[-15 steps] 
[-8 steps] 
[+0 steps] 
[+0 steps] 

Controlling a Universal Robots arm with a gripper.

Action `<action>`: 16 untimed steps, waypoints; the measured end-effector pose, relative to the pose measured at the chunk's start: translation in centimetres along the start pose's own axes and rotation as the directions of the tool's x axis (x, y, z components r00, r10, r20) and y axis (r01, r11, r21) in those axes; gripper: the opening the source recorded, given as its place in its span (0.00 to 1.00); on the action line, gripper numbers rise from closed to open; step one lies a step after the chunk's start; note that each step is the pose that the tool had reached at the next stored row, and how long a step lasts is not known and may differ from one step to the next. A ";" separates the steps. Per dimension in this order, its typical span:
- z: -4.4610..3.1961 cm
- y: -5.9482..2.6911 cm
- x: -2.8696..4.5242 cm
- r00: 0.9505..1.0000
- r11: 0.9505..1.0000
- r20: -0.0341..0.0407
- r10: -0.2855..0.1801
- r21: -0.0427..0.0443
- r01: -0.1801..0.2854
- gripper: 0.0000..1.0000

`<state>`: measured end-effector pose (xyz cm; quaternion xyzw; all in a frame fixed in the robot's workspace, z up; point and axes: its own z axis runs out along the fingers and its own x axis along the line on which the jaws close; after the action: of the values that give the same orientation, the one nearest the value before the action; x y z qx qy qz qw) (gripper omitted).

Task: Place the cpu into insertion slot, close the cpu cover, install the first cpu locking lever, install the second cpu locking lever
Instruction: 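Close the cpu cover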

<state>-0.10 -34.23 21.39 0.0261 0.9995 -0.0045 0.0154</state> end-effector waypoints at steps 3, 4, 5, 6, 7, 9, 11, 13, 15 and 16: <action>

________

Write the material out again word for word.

[-15 steps] 
[-8 steps] 
[+0 steps] 
[+0 steps] 

Controlling a Universal Robots arm with a gripper.

Action `<action>`: 16 untimed steps, waypoints; the measured end-effector pose, relative to the pose measured at the chunk's start: translation in centimetres along the start pose's own axes and rotation as the directions of the tool's x axis (x, y, z components r00, r10, r20) and y axis (r01, r11, r21) in those axes; gripper: the opening the source recorded, given as its place in its span (0.00 to 1.00); on the action line, gripper numbers rise from closed to open; step one lies a step after the chunk's start; note that each step is the pose that the tool had reached at the next stored row, and how long a step lasts is not known and may differ from one step to the next. A ";" separates the steps. Per dimension in this order, its typical span:
- z: -4.4610..3.1961 cm
- y: -5.9482..2.6911 cm
- x: -2.8696..4.5242 cm
- r00: 0.9505..1.0000
- r11: 0.9505..1.0000
- r20: -0.0341..0.0407
- r10: -0.2855..0.1801
- r21: -0.0427..0.0443
- r01: -0.1801..0.2854
- gripper: 0.0000..1.0000

`<state>`: measured end-effector pose (xyz cm; quaternion xyzw; all in a frame fixed in the robot's workspace, z up; point and axes: its own z axis runs out along the fingers and its own x axis along the line on which the jaws close; after the action: of the values that give the same orientation, the one nearest the value before the action; x y z qx qy qz qw) (gripper omitted).

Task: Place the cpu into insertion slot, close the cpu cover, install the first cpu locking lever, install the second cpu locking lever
Instruction: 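Close the cpu cover
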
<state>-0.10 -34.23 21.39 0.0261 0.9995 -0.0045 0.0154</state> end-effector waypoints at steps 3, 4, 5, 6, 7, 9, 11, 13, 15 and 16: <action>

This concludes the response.